‘So much,’ she shouted, ‘how I like to see young men about my place. So should Petra marry one of you, so should I have him also with me. Platonic, of course. You think it over, perhaps?’
‘I should be charmed,’ said Gavin, with a gallant glance at Petra, ‘but, unfortunately, I am already bespoke.’
‘Ah, what is that “bespoke”?’ retorted Rebekah. ‘So I am bespoke to a bargain Esau Levy offers me, but beats me to it that Jacob Bernstein, isn’t it? You are believing the stories in what you are calling the Old Test, no?’
‘Well, I’ve read the story of Esau and Jacob,’ admitted Gavin cautiously, recognising the identity of the Old Test.
‘So comes round history. But am I defeated?’ Rebekah demanded.
‘I am sure you were not,’ said Gavin, who felt that this was indeed a certainty.
‘Just as this first Jacob is having to be scared for his life of this Esau, so I am scaring the pants off Jacob Bernstein. We are in America, visiting my son Philip and my other daughter Sarah, so I report Jacob Bernstein for spitting on the sidewalk.’ She chuckled richly.
‘Oh, dear!’ said Gavin, with becoming gravity. ‘Did he really do that?’
‘How should I know? I do not go with him on the sidewalk. But they are already wanting to get the goods on him in New York, so any excuse to arrest him, you see, and then grill him about what else he does besides spitting on sidewalks. Oh, they get plenty on him before he is through with them. It is costing him five thousand dollars in bribes before they stop grilling him and are putting him in the clear. He does not muscle in on my “bespoke” any more.’
‘I can’t say I blame him. Well, now, Mrs Rose—’
‘I sit down, so you can sit down, too,’ said Rebekah handsomely. ‘But please to lower yourself careful. This room is furnished by Petra. Interior decoration she is doing. I am paying the fees since six years. She studies here, she studies there — nothing but money to be found, and her father dead and an expensive funeral, nothing spared.’
‘You’ve been paid back with six per cent interest, you know, Mother,’ said Petra, smiling at Gavin. Rebekah gravitated, like an elephant perched on a medicine ball, and embraced her daughter warmly.
‘She is a good girl, and pays rent of this flat,’ she said, beaming. She released Petra, who calmly sat down. Rebekah followed suit and Gavin lowered himself carefully into the chair from which he had risen.
‘So now,’ said Rebekah, hopefully, ‘you are inviting us to visit your home in exchange hospitality, no?’
‘Well, not this time, I’m afraid,’ said Gavin tactfully. ‘This time I’m here on duty. I want to ask you a few questions, if you won’t mind.’
‘For Income Tax I have an accountant.’
‘No, no, it’s nothing like that. All I want to know is whether you spent the war years in England.’
‘Of Black Market I am also innocent.’
‘I bet you
‘He means it, Mother,’ said Petra, in her mild, sad tones. Rebekah inflated her bosom.
‘So shall I be slaughtered to do the police a good turn?’ she enquired grandly. ‘I am in England the whole of the war.’
‘Had you any relatives in Germany or in any of the Occupied countries?’
‘No, thank God, I had not. I do not count those Colwyn-Welch people. Anyway, they came to no harm except to be in among the bombs, but who was not? Opal and Ruby were interned — so they say! — but Binnen went underground and was heroine of Dutch Resistance — never caught.’
‘And your children?’
‘Petra here was sixteen when the war ended, Sarah, then married and all time in America, was thirty, and Philip, also in America and married, was twenty-six.’
‘He was drafted, then?’
‘Yes, but not to leave America. He has bad eyes. Good for clerical work (he pays so much for his glasses)- should be on National Health, like in England-but not the good eyesight for shooting people.’
‘Thank you very much, Mrs Rose.

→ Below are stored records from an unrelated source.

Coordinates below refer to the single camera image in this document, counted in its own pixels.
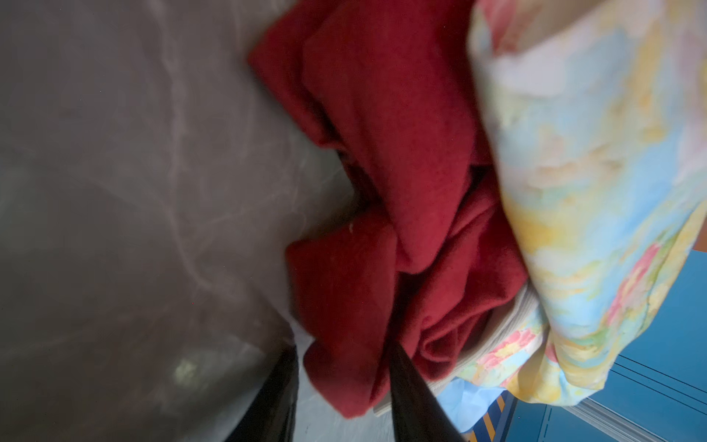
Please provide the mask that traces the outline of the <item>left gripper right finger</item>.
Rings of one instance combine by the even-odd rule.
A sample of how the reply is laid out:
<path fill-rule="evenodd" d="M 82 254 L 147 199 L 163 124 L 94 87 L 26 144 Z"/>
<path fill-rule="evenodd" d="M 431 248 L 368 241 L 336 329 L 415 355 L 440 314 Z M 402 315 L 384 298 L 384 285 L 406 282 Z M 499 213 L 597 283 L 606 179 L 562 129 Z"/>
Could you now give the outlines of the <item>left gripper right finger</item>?
<path fill-rule="evenodd" d="M 462 442 L 400 344 L 390 350 L 392 422 L 397 442 Z"/>

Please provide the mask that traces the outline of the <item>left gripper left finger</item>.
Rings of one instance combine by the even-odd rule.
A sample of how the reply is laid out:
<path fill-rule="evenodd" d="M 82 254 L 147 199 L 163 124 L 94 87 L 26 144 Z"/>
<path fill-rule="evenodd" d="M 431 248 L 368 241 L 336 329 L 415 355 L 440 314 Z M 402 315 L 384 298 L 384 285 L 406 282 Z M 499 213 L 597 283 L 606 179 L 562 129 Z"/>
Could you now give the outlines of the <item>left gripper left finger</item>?
<path fill-rule="evenodd" d="M 299 361 L 294 346 L 285 349 L 226 442 L 290 442 L 296 426 Z"/>

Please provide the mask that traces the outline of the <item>dark red cloth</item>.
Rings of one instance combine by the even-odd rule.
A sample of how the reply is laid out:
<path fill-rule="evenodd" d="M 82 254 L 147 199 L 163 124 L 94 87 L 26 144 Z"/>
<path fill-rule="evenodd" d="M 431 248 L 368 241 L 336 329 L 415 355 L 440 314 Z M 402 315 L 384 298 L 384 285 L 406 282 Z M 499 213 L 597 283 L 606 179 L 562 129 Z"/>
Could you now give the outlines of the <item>dark red cloth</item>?
<path fill-rule="evenodd" d="M 334 149 L 364 201 L 285 256 L 313 343 L 304 367 L 342 416 L 390 388 L 402 346 L 428 380 L 453 370 L 528 274 L 474 99 L 469 1 L 301 1 L 250 66 L 301 130 Z"/>

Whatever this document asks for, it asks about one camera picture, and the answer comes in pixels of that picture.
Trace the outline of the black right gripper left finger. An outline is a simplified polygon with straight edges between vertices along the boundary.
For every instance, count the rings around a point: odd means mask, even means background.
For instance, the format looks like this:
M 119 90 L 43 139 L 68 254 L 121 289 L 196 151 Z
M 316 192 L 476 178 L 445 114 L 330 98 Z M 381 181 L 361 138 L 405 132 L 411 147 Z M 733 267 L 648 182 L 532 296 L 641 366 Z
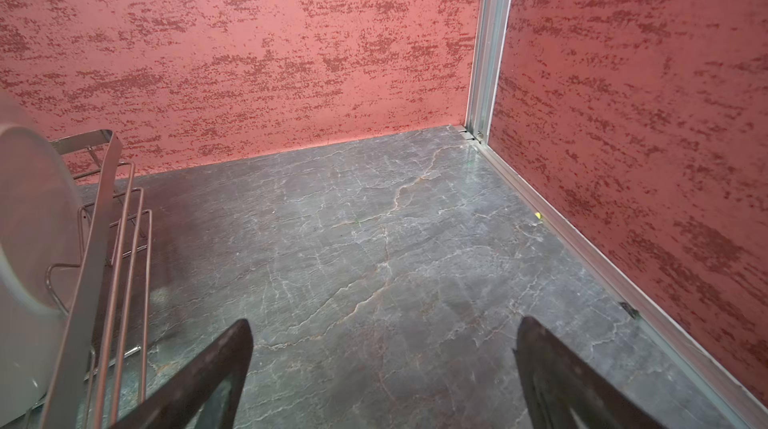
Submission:
M 231 428 L 253 355 L 245 319 L 236 320 L 116 428 Z

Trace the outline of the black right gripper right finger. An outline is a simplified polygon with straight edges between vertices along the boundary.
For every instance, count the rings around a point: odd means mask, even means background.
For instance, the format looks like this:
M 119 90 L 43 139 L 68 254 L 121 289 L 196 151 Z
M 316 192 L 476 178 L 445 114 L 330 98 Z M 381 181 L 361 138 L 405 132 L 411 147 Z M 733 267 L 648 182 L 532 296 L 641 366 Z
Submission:
M 535 428 L 660 428 L 536 318 L 522 318 L 515 360 Z

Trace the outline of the plain white large plate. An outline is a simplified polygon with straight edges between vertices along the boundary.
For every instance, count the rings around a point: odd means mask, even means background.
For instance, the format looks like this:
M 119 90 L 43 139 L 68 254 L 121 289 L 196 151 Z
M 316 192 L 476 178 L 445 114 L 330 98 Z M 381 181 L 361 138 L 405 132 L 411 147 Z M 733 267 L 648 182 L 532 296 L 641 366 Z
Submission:
M 47 391 L 81 264 L 82 200 L 62 157 L 1 97 L 1 422 Z

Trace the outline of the aluminium right corner post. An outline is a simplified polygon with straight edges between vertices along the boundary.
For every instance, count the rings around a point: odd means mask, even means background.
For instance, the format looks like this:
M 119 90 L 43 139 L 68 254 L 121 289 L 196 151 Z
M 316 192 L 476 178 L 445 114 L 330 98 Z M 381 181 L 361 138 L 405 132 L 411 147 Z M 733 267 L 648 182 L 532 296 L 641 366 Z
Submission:
M 465 128 L 487 144 L 512 0 L 480 0 Z

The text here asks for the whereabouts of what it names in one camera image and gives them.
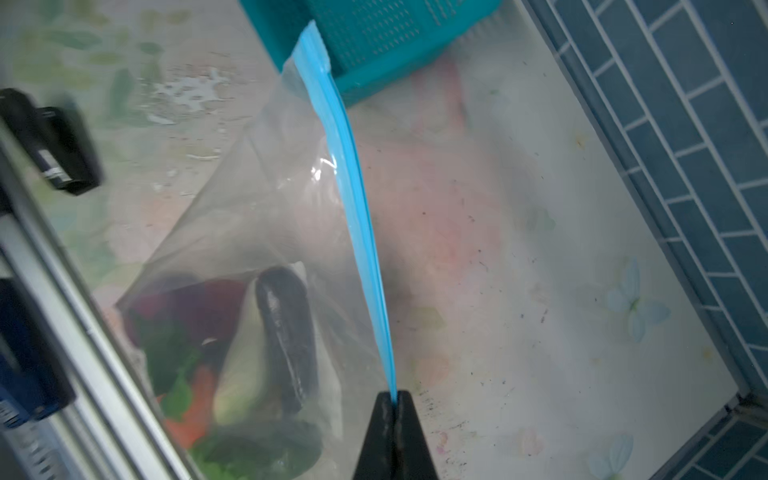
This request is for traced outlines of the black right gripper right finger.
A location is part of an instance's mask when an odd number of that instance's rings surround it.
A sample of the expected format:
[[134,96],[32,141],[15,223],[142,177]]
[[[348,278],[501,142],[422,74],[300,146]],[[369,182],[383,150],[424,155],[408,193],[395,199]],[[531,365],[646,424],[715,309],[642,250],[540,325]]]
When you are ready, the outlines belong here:
[[437,480],[438,474],[412,395],[399,391],[394,423],[394,478]]

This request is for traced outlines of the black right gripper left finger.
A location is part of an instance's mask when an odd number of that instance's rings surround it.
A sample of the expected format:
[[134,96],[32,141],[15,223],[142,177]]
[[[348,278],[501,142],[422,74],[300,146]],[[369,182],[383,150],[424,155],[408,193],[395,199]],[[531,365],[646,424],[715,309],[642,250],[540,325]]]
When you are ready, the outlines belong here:
[[353,480],[390,480],[395,472],[395,412],[389,392],[377,395]]

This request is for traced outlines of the clear zip top bag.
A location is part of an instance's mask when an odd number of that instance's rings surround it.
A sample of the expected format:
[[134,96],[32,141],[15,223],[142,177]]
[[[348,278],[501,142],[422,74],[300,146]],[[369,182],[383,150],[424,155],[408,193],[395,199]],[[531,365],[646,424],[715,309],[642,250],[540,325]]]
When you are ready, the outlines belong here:
[[[243,427],[303,420],[317,463],[295,479],[353,475],[376,396],[395,385],[383,282],[363,168],[320,32],[310,22],[265,104],[119,301],[214,279],[256,281],[288,267],[303,280],[318,387],[286,415],[270,381]],[[198,344],[218,385],[229,341]]]

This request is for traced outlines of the dark toy avocado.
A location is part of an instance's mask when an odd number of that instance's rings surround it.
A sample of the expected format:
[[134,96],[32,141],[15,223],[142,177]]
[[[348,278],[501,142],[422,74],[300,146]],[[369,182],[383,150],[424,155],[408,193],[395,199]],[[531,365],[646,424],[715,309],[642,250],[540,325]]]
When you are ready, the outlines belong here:
[[294,415],[317,391],[315,331],[306,286],[288,267],[261,272],[255,298],[267,340],[270,381],[284,414]]

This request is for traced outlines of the orange toy carrot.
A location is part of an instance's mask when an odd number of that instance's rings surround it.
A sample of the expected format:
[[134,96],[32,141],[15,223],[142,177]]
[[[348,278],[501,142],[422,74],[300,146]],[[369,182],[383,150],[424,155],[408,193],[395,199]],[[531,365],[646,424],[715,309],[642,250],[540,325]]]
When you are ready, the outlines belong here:
[[163,423],[180,447],[190,449],[210,428],[215,375],[179,325],[138,321],[135,329]]

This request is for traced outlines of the purple toy eggplant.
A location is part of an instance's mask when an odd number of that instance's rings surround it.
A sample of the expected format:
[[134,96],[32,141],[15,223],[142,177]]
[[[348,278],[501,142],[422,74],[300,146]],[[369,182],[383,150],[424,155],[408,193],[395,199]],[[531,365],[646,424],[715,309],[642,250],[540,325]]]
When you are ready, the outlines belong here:
[[165,292],[143,293],[119,306],[125,333],[136,346],[178,331],[193,343],[229,341],[239,324],[246,284],[214,279]]

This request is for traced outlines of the teal plastic basket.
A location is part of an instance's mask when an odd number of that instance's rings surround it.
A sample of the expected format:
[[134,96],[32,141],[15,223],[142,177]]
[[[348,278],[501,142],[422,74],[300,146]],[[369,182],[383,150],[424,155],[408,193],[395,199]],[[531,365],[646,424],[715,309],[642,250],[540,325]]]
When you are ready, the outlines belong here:
[[253,0],[247,18],[278,70],[314,22],[346,105],[429,64],[493,14],[495,0]]

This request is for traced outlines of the orange green toy corn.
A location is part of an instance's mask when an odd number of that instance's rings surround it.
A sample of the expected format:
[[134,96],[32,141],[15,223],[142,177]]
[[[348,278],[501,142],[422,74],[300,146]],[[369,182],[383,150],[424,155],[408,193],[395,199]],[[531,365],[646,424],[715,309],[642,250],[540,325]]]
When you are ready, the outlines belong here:
[[189,450],[208,479],[295,479],[321,453],[318,427],[303,420],[216,427]]

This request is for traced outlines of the white toy daikon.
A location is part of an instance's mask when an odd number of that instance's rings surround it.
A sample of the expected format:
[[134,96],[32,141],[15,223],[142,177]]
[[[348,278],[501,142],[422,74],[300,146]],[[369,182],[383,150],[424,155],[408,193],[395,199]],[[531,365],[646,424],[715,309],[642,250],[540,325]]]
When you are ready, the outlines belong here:
[[213,418],[220,426],[244,421],[263,399],[269,377],[267,337],[255,287],[252,281],[246,288],[238,328],[215,391]]

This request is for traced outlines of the black stapler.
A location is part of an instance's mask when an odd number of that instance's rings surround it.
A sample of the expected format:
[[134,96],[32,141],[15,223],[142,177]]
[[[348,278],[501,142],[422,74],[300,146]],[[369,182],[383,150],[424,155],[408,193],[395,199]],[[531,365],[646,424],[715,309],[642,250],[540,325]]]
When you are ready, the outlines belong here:
[[24,92],[4,88],[1,119],[52,188],[79,196],[101,186],[98,156],[77,111],[39,107]]

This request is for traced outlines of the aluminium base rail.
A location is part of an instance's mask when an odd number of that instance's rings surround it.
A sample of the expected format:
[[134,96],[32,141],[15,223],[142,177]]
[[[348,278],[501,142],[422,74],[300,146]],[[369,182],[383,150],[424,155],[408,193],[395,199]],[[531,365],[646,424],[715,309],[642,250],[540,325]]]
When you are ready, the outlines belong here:
[[3,278],[17,280],[36,302],[74,392],[58,413],[3,428],[28,472],[42,479],[196,478],[8,154],[1,157]]

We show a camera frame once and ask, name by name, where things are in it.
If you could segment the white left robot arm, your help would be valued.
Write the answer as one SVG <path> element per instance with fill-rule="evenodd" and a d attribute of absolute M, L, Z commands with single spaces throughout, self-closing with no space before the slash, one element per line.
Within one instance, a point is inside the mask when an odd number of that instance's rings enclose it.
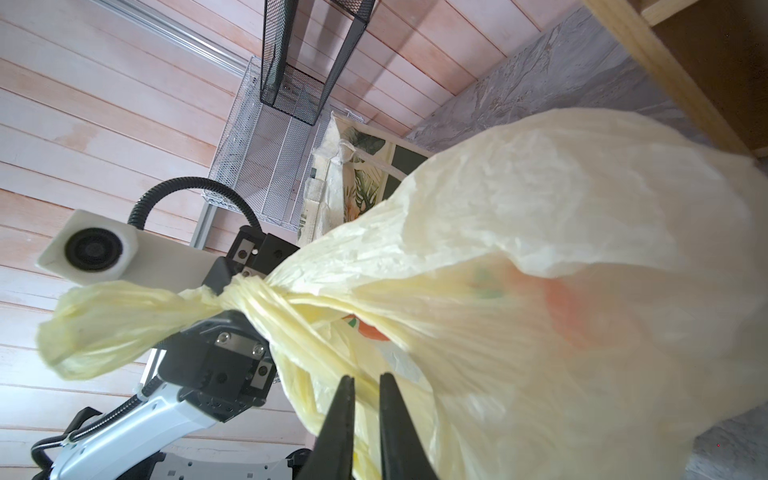
<path fill-rule="evenodd" d="M 147 233 L 154 206 L 200 188 L 246 217 L 229 252 L 217 256 Z M 263 277 L 295 246 L 265 233 L 232 188 L 201 177 L 164 181 L 144 194 L 126 223 L 76 211 L 39 256 L 38 266 L 78 286 L 127 281 L 173 293 L 198 286 L 221 293 L 237 275 Z M 235 311 L 208 315 L 153 342 L 148 377 L 113 411 L 79 412 L 65 432 L 34 445 L 45 479 L 146 479 L 163 448 L 183 436 L 263 406 L 277 370 L 267 339 Z"/>

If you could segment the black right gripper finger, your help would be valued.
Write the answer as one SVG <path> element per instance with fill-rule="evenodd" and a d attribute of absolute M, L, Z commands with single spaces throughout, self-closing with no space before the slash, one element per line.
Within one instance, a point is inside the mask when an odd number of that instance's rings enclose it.
<path fill-rule="evenodd" d="M 380 377 L 379 406 L 382 478 L 438 480 L 391 373 Z"/>

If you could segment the cream canvas tote bag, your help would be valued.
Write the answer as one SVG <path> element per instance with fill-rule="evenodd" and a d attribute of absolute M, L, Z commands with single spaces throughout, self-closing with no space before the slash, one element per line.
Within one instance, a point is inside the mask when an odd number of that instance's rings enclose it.
<path fill-rule="evenodd" d="M 330 113 L 302 187 L 298 245 L 304 247 L 380 204 L 432 156 L 384 130 Z"/>

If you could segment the orange-print plastic grocery bag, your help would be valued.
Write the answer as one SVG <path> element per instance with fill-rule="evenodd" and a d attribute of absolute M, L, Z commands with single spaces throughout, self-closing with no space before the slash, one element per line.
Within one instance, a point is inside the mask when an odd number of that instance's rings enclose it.
<path fill-rule="evenodd" d="M 442 479 L 679 479 L 767 399 L 767 178 L 638 114 L 552 110 L 433 156 L 265 278 L 79 279 L 37 348 L 86 380 L 225 312 L 311 433 L 354 380 L 360 479 L 382 475 L 385 374 Z"/>

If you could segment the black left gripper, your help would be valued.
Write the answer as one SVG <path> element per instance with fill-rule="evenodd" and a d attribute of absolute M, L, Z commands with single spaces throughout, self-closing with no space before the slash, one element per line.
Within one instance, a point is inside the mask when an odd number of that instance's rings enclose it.
<path fill-rule="evenodd" d="M 243 226 L 202 285 L 220 295 L 234 277 L 264 278 L 297 250 L 257 227 Z M 238 310 L 198 321 L 158 346 L 165 355 L 157 376 L 178 389 L 177 402 L 221 423 L 262 407 L 277 375 L 268 340 Z M 354 424 L 355 381 L 344 376 L 297 480 L 352 479 Z"/>

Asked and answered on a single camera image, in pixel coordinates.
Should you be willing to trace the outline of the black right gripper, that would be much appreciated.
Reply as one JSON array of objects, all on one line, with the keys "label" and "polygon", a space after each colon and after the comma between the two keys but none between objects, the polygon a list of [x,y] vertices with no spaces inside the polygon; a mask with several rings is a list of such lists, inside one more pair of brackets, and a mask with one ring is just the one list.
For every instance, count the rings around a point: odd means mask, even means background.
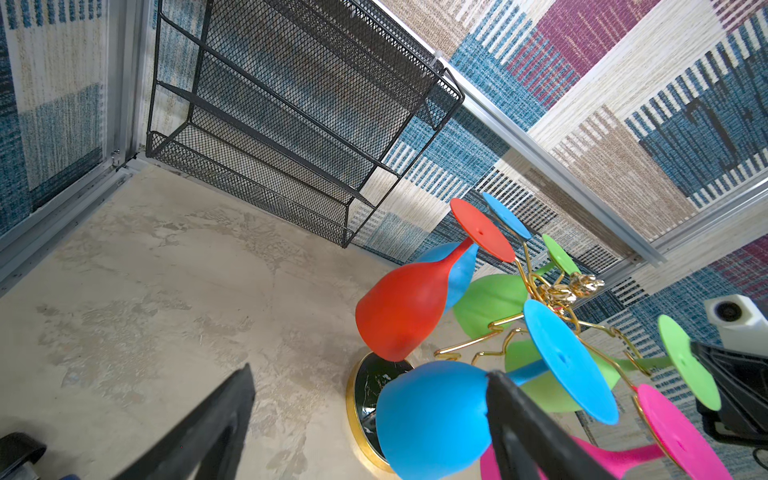
[{"label": "black right gripper", "polygon": [[698,342],[691,349],[712,375],[721,398],[718,411],[696,403],[704,431],[721,443],[765,447],[767,358]]}]

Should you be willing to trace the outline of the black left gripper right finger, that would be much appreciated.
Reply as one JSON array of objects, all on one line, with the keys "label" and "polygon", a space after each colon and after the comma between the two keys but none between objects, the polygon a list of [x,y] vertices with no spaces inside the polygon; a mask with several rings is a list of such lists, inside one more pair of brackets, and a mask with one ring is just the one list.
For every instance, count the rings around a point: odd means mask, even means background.
[{"label": "black left gripper right finger", "polygon": [[487,378],[487,419],[502,479],[612,477],[505,374]]}]

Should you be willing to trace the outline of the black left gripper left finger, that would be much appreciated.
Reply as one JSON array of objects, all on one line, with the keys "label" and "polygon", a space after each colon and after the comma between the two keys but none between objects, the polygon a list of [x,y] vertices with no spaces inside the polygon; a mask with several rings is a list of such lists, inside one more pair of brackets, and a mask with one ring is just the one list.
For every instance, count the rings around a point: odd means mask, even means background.
[{"label": "black left gripper left finger", "polygon": [[255,400],[248,364],[233,372],[119,479],[233,479]]}]

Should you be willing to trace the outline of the green wine glass front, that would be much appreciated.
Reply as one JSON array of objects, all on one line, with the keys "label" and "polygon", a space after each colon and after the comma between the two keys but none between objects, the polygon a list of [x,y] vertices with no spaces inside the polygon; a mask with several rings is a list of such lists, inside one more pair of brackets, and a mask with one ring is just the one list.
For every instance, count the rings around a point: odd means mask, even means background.
[{"label": "green wine glass front", "polygon": [[[667,315],[658,317],[658,329],[667,352],[664,357],[627,357],[625,359],[611,357],[605,360],[597,354],[592,355],[608,385],[613,388],[621,380],[620,371],[631,372],[641,369],[650,371],[673,367],[700,403],[710,410],[720,410],[722,401],[716,382],[693,355],[692,340],[689,335]],[[582,409],[551,373],[526,383],[522,389],[548,413],[578,412]]]}]

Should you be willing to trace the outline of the pink wine glass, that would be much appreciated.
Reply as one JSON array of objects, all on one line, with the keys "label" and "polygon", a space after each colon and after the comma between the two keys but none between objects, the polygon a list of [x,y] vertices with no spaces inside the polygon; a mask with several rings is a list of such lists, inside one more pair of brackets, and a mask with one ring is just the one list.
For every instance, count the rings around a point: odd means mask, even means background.
[{"label": "pink wine glass", "polygon": [[[650,385],[635,386],[633,401],[651,431],[654,442],[625,451],[608,451],[569,436],[618,479],[628,470],[666,457],[676,463],[692,479],[729,479],[731,474],[708,441],[687,417],[663,394]],[[483,479],[502,479],[493,446],[480,458]]]}]

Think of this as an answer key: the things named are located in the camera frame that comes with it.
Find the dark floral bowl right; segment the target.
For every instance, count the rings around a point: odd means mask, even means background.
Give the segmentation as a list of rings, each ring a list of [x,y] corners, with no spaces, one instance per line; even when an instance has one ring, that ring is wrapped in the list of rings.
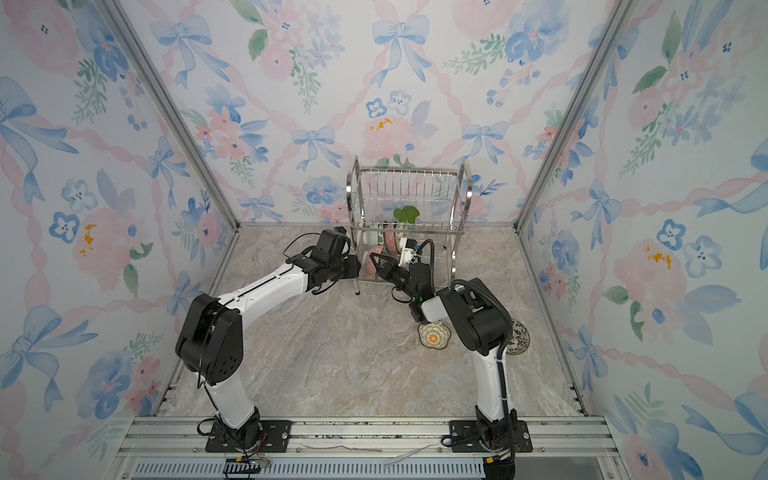
[[[518,320],[512,321],[512,335],[506,347],[506,354],[517,356],[530,348],[530,334],[525,325]]]

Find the stainless steel dish rack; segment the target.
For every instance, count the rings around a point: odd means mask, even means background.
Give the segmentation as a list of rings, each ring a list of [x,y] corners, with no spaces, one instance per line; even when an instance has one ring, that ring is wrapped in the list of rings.
[[[438,287],[456,277],[474,180],[468,163],[452,168],[417,168],[400,156],[363,165],[355,159],[346,179],[350,236],[361,282],[379,282],[371,253],[418,260],[432,267]],[[421,254],[405,253],[411,243],[430,239]]]

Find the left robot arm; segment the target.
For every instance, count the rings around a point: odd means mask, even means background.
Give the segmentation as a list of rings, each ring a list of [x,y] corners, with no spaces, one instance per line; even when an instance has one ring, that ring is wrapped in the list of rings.
[[[320,295],[340,280],[358,277],[360,263],[343,227],[315,236],[315,244],[285,255],[271,273],[217,297],[202,293],[188,307],[175,353],[216,410],[209,419],[211,430],[200,433],[207,438],[208,452],[249,455],[278,449],[264,445],[276,436],[263,425],[241,378],[244,332],[294,297]]]

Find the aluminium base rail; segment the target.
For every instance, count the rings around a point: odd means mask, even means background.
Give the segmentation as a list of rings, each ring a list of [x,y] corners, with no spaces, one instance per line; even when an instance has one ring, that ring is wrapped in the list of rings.
[[[268,418],[262,446],[215,445],[196,417],[138,418],[109,479],[626,479],[601,417],[523,417],[513,455],[484,448],[473,420]]]

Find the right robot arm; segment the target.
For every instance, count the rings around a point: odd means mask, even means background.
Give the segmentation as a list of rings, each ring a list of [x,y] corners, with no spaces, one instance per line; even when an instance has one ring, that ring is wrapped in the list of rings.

You’ve been extremely helpful.’
‘Now you tell me how comes this questioning.’
‘It’s top secret at present, but it may help us to get our hands on a very dangerous criminal.’
‘You are giving me police protection, then?’
‘Yes, if you like, but it isn’t really necessary. Even if the criminal finds out that I’ve been here, there wouldn’t be any indication that what you’ve told me might be material evidence, so don’t you worry.’
Petra showed him out.
‘I can see what you’re getting at,’ she said.
‘Yes,’ said Gavin. ‘I’m sorry it had to be so obvious. Don’t go in for too much family loyalty, though, will you?’
She smiled. She really was a most attractive woman, he thought, and much less of a dumb cluck then Laura had led him to believe. A modest, unassuming man in many ways, he did not allow for the influence of the accident of sex, or the determining factor of his own good looks and charm.